The world of machine learning is rife with all kinds of tools and programming languages that you can use to work with those tools. It can be confusing which one to start with, and the temptation to try to learn all of them is very real. Try to keep that temptation at bay.

You don’t need to know how to use every machine learning framework in order to be successful in this enterprise. If you decide on Weka Workbench, then stick with that. If you know some Python, then choose a course that uses it. The last thing you want to do in your learning journey is to get in your own way by wanting to do too many things.

Practice on Datasets

All the theoretical machine learning knowledge you accrue isn’t worth much if you don’t know how to apply it. Working on actual data gives you the opportunity to understand how different algorithms process information and provide results.

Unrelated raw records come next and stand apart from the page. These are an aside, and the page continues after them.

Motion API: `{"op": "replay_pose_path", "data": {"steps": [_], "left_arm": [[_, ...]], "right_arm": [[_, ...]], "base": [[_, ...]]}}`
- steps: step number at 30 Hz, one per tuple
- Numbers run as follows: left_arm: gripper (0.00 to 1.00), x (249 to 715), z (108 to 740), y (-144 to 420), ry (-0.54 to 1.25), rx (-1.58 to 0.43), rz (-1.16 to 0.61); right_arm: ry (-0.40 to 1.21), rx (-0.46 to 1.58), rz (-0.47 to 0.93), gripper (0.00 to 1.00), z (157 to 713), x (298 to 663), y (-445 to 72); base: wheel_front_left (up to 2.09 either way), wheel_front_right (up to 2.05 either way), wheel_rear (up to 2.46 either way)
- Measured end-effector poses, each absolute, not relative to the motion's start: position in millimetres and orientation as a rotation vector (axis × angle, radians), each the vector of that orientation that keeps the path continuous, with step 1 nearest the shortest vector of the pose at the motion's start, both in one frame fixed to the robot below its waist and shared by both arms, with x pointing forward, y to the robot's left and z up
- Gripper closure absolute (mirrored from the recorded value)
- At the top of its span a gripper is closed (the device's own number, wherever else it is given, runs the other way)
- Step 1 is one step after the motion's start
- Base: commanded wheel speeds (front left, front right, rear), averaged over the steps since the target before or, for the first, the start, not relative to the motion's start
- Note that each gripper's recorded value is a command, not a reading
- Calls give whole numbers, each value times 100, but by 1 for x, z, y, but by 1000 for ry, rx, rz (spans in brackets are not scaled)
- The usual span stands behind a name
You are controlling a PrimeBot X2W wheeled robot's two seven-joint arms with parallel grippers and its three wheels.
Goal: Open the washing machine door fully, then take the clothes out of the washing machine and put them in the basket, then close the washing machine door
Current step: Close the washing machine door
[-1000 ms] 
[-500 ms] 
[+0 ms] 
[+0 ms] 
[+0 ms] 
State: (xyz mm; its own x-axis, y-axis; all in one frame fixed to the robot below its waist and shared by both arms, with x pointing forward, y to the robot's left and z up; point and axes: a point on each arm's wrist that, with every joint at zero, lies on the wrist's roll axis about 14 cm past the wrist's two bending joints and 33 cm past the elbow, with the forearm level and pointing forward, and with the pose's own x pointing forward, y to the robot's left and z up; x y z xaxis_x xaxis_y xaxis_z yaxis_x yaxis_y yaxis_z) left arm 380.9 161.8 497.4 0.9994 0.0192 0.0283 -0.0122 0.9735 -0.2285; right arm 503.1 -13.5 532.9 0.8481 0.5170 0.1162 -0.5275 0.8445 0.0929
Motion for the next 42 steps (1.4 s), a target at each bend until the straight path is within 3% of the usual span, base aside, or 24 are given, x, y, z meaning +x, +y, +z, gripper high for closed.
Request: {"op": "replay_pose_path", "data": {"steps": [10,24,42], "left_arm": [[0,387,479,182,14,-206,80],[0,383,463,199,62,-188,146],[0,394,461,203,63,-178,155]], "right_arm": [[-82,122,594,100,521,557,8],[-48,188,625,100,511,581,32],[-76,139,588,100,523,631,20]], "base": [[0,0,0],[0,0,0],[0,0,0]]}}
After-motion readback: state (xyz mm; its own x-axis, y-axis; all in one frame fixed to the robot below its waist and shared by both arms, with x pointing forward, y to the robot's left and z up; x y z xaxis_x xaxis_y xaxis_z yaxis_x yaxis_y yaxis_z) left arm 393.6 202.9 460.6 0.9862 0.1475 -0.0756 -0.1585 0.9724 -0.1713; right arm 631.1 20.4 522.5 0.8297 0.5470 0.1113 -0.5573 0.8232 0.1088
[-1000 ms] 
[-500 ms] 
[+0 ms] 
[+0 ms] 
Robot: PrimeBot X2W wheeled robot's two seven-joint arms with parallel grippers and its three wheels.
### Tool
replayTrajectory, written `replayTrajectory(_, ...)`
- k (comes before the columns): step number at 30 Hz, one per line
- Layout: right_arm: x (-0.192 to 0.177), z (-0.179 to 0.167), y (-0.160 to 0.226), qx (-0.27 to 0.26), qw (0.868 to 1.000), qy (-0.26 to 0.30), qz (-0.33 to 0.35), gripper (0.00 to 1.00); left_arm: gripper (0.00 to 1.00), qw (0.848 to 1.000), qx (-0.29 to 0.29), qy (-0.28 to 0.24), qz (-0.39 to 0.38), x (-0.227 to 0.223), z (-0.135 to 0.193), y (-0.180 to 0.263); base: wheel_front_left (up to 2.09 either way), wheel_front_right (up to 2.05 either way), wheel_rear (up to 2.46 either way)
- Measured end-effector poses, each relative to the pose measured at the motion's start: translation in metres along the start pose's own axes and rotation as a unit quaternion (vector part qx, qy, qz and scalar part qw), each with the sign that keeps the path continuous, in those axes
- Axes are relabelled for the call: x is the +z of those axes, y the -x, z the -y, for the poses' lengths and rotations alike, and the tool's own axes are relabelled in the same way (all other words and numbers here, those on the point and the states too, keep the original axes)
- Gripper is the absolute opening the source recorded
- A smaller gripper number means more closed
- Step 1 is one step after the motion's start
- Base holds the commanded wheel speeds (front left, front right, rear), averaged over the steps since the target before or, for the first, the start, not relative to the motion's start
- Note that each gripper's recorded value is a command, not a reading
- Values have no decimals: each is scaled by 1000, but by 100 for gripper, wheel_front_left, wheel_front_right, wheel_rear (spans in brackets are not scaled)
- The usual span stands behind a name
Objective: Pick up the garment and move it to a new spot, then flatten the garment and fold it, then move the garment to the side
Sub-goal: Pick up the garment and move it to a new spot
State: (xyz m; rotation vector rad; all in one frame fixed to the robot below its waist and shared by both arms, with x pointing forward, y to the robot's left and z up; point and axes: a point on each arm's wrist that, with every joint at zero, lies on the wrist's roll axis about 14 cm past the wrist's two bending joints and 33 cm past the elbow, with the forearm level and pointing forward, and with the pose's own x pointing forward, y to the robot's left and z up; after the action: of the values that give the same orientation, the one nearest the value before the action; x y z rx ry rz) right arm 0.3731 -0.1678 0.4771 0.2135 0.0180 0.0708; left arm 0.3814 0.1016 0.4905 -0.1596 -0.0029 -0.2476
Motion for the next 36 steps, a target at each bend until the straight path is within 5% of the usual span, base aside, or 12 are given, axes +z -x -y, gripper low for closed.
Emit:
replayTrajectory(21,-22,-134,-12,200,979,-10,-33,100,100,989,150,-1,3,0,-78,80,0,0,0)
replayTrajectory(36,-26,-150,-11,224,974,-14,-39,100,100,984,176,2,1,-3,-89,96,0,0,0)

But where do you find datasets you can work with? Fortunately, there are resources online for that. For example, the Machine Learning Repository is full of different kinds of datasets that you can download and play around with yourself.

Build a Portfolio

Ultimate, what most of us want is to land a job in machine learning. If that’s your goal, you should be building a portfolio of projects as you learn so that you have something to show for all the learning you’ve done.

A portfolio doesn’t consist only of programs that you’ve written. Coursework that you’ve completed in machine learning always looks good on a portfolio, too. You can also include competitions that you’ve been part of where you worked with machine learning data. Kaggle hosts such competitions regularly, and they’re a great way to learn new concepts hastily and create a new portfolio entry.

Final Thoughts

If there is one thing you should take away from everything we’ve gone over, it’s that you can study machine learning. You don’t need to be intimidated by it for any reason.

It’s also very possible to study the subject through online courses. That’s a better approach than just reading books since you get to work through projects and real-world problems. Not only does that serve to build your understanding of the subject, but it also serves as a great item to put on your portfolio.